Y ésta es una tarea ingrata y solitaria, que genera no poca incomprensión y rechazo, pero alguien tiene que hacerla. A todos nos gusta encontrar las calles limpias y la basura recogida. Pues algo similar hacemos administradores y moderadores : conseguir que éste espacio común sea un lugar grato y habitable.

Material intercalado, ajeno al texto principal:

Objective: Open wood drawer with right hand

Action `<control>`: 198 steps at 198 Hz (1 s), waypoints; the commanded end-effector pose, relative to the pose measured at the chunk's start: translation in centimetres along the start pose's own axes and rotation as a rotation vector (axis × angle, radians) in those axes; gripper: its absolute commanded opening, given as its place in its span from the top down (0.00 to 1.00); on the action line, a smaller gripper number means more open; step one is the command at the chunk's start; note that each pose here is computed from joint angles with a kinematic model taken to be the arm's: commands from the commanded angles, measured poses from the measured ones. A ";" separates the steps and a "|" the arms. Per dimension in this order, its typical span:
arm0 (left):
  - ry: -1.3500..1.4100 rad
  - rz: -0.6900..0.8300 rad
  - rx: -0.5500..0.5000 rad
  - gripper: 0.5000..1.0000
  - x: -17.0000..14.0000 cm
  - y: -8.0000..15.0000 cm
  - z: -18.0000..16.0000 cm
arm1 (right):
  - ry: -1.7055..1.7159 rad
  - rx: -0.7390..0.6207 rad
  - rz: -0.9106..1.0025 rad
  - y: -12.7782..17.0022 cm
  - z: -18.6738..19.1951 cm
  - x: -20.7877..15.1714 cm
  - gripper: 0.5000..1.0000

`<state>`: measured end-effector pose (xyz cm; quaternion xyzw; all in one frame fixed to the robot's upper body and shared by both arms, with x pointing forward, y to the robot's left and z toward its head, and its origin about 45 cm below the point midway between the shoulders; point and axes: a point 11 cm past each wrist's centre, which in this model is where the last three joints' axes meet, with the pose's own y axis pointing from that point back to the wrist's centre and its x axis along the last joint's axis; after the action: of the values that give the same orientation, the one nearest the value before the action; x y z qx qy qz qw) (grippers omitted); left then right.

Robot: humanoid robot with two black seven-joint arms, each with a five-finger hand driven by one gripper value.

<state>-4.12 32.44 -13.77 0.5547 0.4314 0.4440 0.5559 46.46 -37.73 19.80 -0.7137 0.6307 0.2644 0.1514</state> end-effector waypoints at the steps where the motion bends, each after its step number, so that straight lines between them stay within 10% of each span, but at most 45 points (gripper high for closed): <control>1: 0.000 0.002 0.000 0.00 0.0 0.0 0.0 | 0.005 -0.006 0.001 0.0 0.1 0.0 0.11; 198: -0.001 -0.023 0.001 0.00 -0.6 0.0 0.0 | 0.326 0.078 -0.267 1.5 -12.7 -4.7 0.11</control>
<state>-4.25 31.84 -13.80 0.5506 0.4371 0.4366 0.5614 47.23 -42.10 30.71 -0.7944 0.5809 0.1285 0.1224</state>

Obviamente, es una tarea en la que es difícil, cuando no imposible, contentar a todo el mundo. Siempre habrá alguien que se considere agraviado o que entienda que no se le ha dado cumplida satisfacción. Alguien cuya vanidad o egoísmo le impida mirar más allá de su ombligo y pensar en el bien común del foro.
Todos los que frecuentamos foros de Internet conocemos, por desgracia, personas de ese tipo. Gente que disfruta escupiendo veneno y volcando sus frustraciones y miserias en los foros. Arremetiendo contra todo y contra todos sin que les importe lo más mínimo el malestar que generan o el daño que causan al espacio común. A estas personas hay que dejarles claras las reglas de convivencia. Si es necesario para la supervivencia del espacio de libertad, sacrificando incluso al intruso, pero nunca al foro. Y desde luego, jamás cuestionando la autoridad de administradores y moderadores.
Después de mucho meditarlo y de hablarlo con otros compañeros, he decidido regresar. Me dan una rabia y una pena horrorosas ver cómo lo que se ha construido con tantos años de esfuerzo y sacrificio se pueda perder por la maldad o ignorancia de unos pocos y el pasotismo de muchos. Creo que el foro y la nutrida comunidad de gente inteligente, educada y constructiva que lo integra, merecen una oportunidad. Como bien dice Magistrado, hay mucho bueno por lo que merece la pena volver y asumir un compromiso.
Pero el retorno no es un "borrón y cuenta nueva". Las cosas ya no pueden volver a ser como antes, como no se puede recomponer algo que se ha roto, máxime, cuando lo roto afecta a sentimientos y relaciones interpersonales.
Por ello, porque apostamos por la continuidad de un foro renacido fuerte y cohesionado, se está trabajando en una remodelación profunda del mismo de la que se dará aviso en breve. Permaneced atentos.
Por último, quiero dar las gracias a todos los que me han apoyado, pública y privadamente, en estos días amargos. Y sobre todo a admin, que apostó por mí y me ayudó incansablemente. Ha sido un maestro y una continua fuente de inspiración. Lamento que se vaya y me gustaría que no fuera así, pero sé que es una decisión muy meditada y muy firme. A los que nos reenganchamos nos queda trabajar e intentar estar a su altura a todos los niveles. En ello estamos.